Выйду на гору крутую,
Буду с лесом говорить:
Ты скажи, зелена елочка –
Кого мне полюбить?

И знала ведь первая на деревне певунья и плясунья, что на грех парней толкает, сшибая их лбами, раззадоривает в ненависти друг к другу, но остановиться не могла, несло ее, как норовистую телушку по весне: выскочила после долгой зимы из загона, вздернула хвост и летит, дороги не разбирая, только ветер в ушах посвистывает – ничего не надо, кроме бесшабашной воли да бодрящего воздуха, пахнущего талым снегом.

Летела.

И озорные частушки от зубов отскакивали:


Я люблю, когда пылает,
Я люблю, когда горит,
Я люблю, когда миленок
Про любовь мне говорит!

На той вечерке дело до драки не дошло – погрозились словами, походили кругами и отступились. И на следующих вечерках, хотя и хорохорились, все-таки через межу не переступали. А Василиса смеялась, плясала, звенела частушками и продолжала дразнить: то одного пальчиком поманит, то другого и никому обещаний не дает, выскальзывает прямо из рук, будто упругая и сильная рыбина. И чем ловчее она выскальзывала, тем нестерпимей разгоралось у парней желание – поймать и не выпустить. А еще росла ненависть друг к другу, которая рано или поздно должна была прорваться, как созревший чирей.

Вот и прорвалась, когда минуло лето.

Договорились по-честному, без подвоха – драться до тех пор, пока один на землю не рухнет. И тот, кто рухнет, должен был, согласно уговору, отступиться от Василисы и больше никогда к ней не подходить. Драться решили за околицей, один на один, ночью, чтобы никто не видел и чтобы сплетни по деревне не гуляли.
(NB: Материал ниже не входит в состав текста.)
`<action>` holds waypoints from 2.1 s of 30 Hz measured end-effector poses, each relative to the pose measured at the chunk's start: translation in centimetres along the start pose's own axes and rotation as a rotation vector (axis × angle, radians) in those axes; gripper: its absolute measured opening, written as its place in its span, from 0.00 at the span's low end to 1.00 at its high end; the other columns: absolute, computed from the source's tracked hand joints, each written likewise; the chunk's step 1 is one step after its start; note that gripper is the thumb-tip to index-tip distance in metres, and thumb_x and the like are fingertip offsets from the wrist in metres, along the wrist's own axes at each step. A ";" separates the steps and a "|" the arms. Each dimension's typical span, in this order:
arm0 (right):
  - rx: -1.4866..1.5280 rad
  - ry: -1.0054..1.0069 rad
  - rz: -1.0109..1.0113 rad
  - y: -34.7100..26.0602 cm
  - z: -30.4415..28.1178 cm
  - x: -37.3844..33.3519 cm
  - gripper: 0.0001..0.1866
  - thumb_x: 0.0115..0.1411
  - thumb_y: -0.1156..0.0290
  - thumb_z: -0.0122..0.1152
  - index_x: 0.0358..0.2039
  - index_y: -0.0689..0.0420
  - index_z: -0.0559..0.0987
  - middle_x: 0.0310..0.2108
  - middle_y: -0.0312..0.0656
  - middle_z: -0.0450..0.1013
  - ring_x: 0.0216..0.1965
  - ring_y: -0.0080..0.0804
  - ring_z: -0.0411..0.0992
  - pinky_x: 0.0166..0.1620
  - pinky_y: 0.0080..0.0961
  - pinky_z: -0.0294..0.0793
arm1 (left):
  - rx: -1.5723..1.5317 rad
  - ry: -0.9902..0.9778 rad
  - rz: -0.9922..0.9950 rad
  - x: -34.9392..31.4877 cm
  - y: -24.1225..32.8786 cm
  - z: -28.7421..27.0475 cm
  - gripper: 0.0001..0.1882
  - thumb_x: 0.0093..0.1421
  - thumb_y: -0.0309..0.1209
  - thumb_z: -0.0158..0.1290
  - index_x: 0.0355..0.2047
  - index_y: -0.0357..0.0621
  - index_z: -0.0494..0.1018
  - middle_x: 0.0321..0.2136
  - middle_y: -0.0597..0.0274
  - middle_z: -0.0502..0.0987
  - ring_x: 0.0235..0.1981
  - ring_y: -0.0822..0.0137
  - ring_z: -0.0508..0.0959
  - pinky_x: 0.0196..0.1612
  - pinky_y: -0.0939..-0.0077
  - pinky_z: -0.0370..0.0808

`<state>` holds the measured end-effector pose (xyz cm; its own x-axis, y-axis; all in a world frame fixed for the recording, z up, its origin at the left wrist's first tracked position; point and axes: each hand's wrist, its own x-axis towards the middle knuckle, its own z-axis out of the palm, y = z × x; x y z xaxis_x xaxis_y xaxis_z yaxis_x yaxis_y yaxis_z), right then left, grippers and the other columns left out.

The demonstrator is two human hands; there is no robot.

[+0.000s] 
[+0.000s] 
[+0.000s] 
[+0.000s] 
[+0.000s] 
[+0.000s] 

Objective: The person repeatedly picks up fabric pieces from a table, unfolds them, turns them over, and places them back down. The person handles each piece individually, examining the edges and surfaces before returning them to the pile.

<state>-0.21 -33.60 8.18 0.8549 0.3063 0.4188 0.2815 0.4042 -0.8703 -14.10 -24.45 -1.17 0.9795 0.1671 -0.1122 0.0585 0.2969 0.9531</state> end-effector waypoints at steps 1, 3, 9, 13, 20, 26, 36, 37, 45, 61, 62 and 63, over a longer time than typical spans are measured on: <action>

Сошлись, схлестнулись, и брел теперь Илья по ночной деревне победителем, временами дотрагивался рукой до лица и пугался – было оно разбухшим, глаз не видел, а губы, разбитые в кровь, едва-едва шевелились.

Добрел до колодца, опрокинул на себя ведро воды и взбодрился, ожил. Посидел на лавочке, приходя в чувство, отдышался и здесь же, на лавочке, сморился в сон; прилег, скрючившись, подтянул к животу ноги и уплыл, как на лодочке по тихой воде. Не болело, не ныло избитое тело, только вода журчала сквозь сон – медленно, певуче. Илья встрепенулся, открыл глаза – светало уже, над деревней заря занялась, вот-вот солнышко поднимется. Вскочил с лавочки и охнул в голос – все тело пронзило рвущей болью, будто шилом проткнули от пятки до головы. Охнул еще раз и снова сел на лавочку. И лишь теперь расслышал, что вода наяву журчит, и увидел, что у колодца стоит баба, пугливо поглядывает на него и наливает воду в ведра, готовясь подцепить их на коромысло. Пригляделся внимательней одним глазом, узнал: соседка, тетка Нюра Орехова, спозаранку за водой к колодцу пришла. Хотел поздороваться, но из губ, взявшихся двумя коростами, только неясное шипенье едва-едва выползло.

– Ты откуда, парень, приблудился, такой страшный? – спросила тетка Нюра, покачала головой и добавила: – Как из преисподней тебя выпихнули…

Илья понял, что она его не узнает, и больше не пытался заговорить. Поднялся с лавочки, превозмогая боль, и потащился, прихрамывая на обе ноги, к дому.

Там, конечно, признали, шуму – до потолка. Отец даже пытался вожжи схватить, чтобы поучить неразумного сына уму-разуму, да мать не дала, повиснув на руках.

Но скоро шум стих, лицо выправилось, синяки отцвели, и явился Илья на вечерку, как ни в чем не бывало, подошел по-хозяйски к Василисе и при всех взял за руку. Она свою горячую руку не отдернула, ласковой была, послушной, частушек не пела и отдалась ему поздней ночью после вечерки так же ласково и послушно – как жена любимому мужу, которого надо уважать и слушаться. В первый раз прошептала тогда – Илюшенька, и по-иному с тех пор ни разу его не назвала.